Madde 78- (1) Tasarımın hükümsüzlüğü, ikinci fıkrada sayılan hâller dışında menfaati olanlar tarafından istenebilir.(2) Tasarımın hükümsüzlüğü, 77 nci maddenin birinci fıkrasının (c) bendine göre sadece önceki hak sahibi; 70 inci ve 73 üncü maddelere göre ise ancak tasarım hakkına sahip kişiler tarafından ileri sürülebilir.(3) Tasarımın hükümsüzlüğüne ilişkin olarak koruma süresince veya tasarım hakkının sona ermesini izleyen beş yıl içinde dava açılabilir.(4) Hükümsüzlük davası, dava tarihinde sicilde tasarım sahibi olarak kayıtlı kişiye karşı açılır. Tasarım üzerinde sicilde hak sahibi olarak görülen kişilerin davaya katılabilmelerini sağlamak için ayrıca bu kişilere bildirim yapılır.(5) Tescilsiz tasarımlarda hükümsüzlük davası, hak sahibi olduğunu iddia eden kişiye karşı açılır. Hükümlerine amirdir.

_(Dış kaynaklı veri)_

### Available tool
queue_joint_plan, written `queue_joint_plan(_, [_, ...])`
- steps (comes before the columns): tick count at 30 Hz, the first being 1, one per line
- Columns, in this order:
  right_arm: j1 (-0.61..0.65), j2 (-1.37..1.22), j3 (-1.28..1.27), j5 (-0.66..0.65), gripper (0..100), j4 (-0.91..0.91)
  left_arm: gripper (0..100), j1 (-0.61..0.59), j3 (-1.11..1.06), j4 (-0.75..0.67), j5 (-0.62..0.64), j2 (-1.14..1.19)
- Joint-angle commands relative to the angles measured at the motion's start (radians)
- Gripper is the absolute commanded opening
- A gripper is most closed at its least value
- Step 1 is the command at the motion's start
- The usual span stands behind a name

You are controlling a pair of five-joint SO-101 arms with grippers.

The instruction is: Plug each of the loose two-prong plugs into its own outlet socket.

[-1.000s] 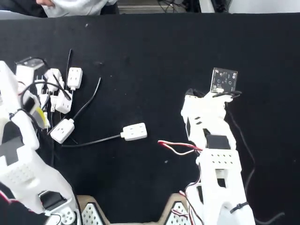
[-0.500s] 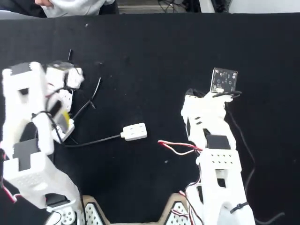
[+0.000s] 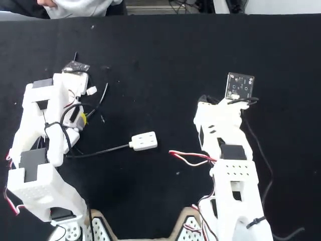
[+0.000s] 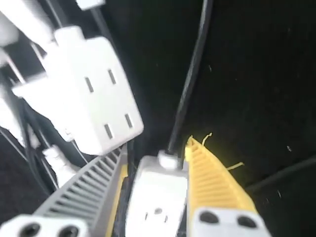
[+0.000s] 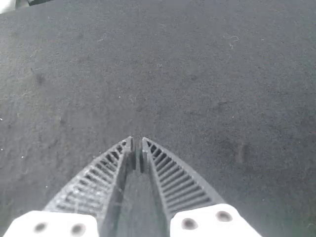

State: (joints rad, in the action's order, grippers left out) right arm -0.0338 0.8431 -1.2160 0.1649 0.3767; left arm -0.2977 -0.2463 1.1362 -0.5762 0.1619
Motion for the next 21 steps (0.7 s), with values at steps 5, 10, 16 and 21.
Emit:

Bir tasarımın önceki bir tasarımla aynı kabul edilmesi için birebir ayniyet göstermesi gerekli değildir. Birbiri ile karşılaştırılan iki tasarımın sadece küçük ayrıntılarda farklılık göstermesi halinde de iki tasarımın aynı olduğu kabul edilir . Şayet farklılık mevcut bir tasarım esas alınarak yapılmış, mevcut tasarımın bir versiyonu niteliğinde ise ve mevcut tasarımla aynı olmayı ortadan kaldırmıyorsa yenilik söz konusu olmaz .
Bir tasarımın bilgilenmiş kullanıcı üzerinde bıraktığı genel izlenim; tescilli tasarım için başvuru veya rüçhan tarihinden önce, kamuya sunulmuş herhangi bir tasarımın aynı kullanıcı üzerinde yarattığı genel izlenimden farklı ise bu tasarımın ayırt edici niteliğe sahip olduğu kabul edilir.

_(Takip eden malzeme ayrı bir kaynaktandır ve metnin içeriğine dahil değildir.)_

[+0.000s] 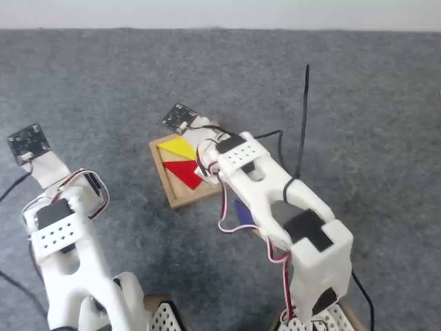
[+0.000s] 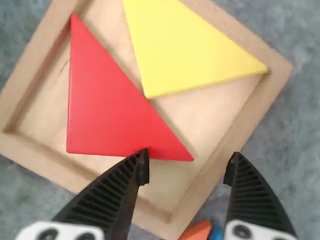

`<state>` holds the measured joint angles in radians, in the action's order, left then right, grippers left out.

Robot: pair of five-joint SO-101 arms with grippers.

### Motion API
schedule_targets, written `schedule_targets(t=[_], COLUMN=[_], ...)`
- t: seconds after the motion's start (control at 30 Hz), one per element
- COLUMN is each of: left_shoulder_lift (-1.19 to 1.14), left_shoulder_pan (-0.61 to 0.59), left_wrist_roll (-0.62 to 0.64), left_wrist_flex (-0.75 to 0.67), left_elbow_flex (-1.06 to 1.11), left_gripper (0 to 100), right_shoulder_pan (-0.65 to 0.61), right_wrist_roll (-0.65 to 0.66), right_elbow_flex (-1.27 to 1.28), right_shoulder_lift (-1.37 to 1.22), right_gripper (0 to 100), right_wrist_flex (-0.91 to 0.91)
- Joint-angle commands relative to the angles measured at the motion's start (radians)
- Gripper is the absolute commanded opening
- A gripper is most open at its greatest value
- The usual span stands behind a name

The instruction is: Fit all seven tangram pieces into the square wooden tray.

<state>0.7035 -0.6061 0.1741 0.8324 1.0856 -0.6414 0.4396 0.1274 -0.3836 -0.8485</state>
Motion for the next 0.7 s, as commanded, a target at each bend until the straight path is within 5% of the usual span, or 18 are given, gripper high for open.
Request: schedule_targets(t=[0.0, 0.67], left_shoulder_lift=[0.000, 0.000], left_shoulder_pan=[0.005, 0.006], left_wrist_roll=[-0.018, -0.018], left_wrist_flex=[-0.023, -0.023], left_elbow_flex=[-0.008, -0.008], left_gripper=[11, 11], right_shoulder_pan=[-0.008, -0.104], right_wrist_roll=[0.091, 0.351], right_elbow_flex=[-0.129, -0.239], right_shoulder_lift=[-0.054, -0.173], right_gripper=[24.9, 24.7], right_wrist_flex=[-0.084, -0.285])
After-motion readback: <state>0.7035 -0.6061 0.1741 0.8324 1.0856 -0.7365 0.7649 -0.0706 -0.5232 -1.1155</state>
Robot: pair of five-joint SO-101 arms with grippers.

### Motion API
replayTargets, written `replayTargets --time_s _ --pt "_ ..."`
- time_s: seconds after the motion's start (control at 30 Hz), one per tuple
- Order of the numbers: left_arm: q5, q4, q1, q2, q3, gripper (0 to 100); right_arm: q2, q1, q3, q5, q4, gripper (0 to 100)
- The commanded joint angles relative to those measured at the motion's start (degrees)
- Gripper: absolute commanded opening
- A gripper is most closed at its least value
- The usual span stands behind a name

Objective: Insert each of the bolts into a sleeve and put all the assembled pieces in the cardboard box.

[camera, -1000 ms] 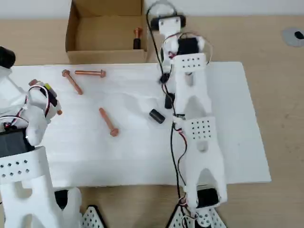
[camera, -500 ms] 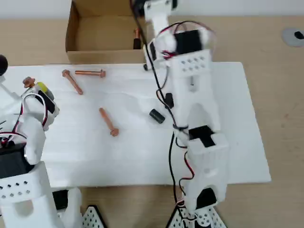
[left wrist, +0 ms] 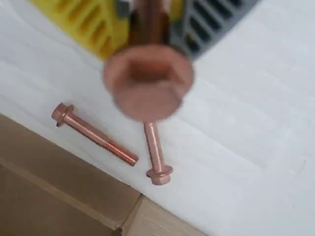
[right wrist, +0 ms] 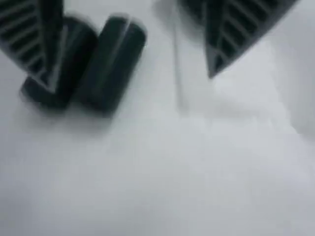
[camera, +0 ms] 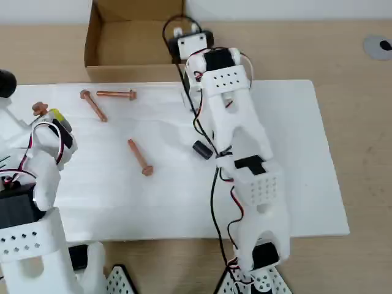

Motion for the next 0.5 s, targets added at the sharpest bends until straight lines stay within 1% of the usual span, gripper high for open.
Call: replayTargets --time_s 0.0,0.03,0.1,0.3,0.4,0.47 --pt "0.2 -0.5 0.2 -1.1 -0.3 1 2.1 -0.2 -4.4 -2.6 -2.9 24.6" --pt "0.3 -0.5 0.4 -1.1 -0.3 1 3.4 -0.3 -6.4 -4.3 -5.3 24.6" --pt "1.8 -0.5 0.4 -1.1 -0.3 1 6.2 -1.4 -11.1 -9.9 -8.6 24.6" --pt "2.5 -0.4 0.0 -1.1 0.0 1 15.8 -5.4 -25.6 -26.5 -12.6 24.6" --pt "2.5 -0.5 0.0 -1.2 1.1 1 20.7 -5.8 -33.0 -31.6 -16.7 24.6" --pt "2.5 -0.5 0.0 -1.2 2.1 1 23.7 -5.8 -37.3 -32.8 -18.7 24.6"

Somut olaya dönüldüğünde, bilişim uzmanı bilirkişisi tarafından yapılan tespitlerde, dava konusu tasarım görselinin davacıya ait , @… rumuzlu Instagram hesabında 20/04/2017 tarihinde ilk kez yayınlandığı, dava dışı @… rumuzlu hesapta ise ilk yayın tarihinin 23/08/2017 olduğu görülmüştür. Dolayısı ile davacı/birleşen davalıya ait tasarımın inceleme konusu diğer tasarımdan 4 ay kadar önce yayınlandığı anlaşılmıştır. Davacı/ birleşen davalıya ait … tescil numaralı tasarım ile dava dışı … firması …’ın tasarımları arasında tasarımın bilgilenmiş kullanıcı üzerinde yarattığı genel izlenimlerde ayırt edicilikte ziyade tasarım bütünlüğü açısından benzerlik bulunduğu, bilinçli müşteri tercihinde birebir aynı tasarım (iltibas) oluşturacağı ancak hükümsüzlüğü talep edilen … tescil numaralı tasarımın dava dışı … tasarımlarından yaklaşık 4 ay önce kamuya sunulması, bu nedenle SMK 57/2 uyarınca tasarımın başvuru tarihinden önceki 12 ay içinde kamuya sunulduğu gerekçesi ile yenilik kriterlerini sağladığı bu sebeple … numaralı tasarım tescilinin hükümsüzlük koşullarının oluşmadığı kanaatine varılmıştır.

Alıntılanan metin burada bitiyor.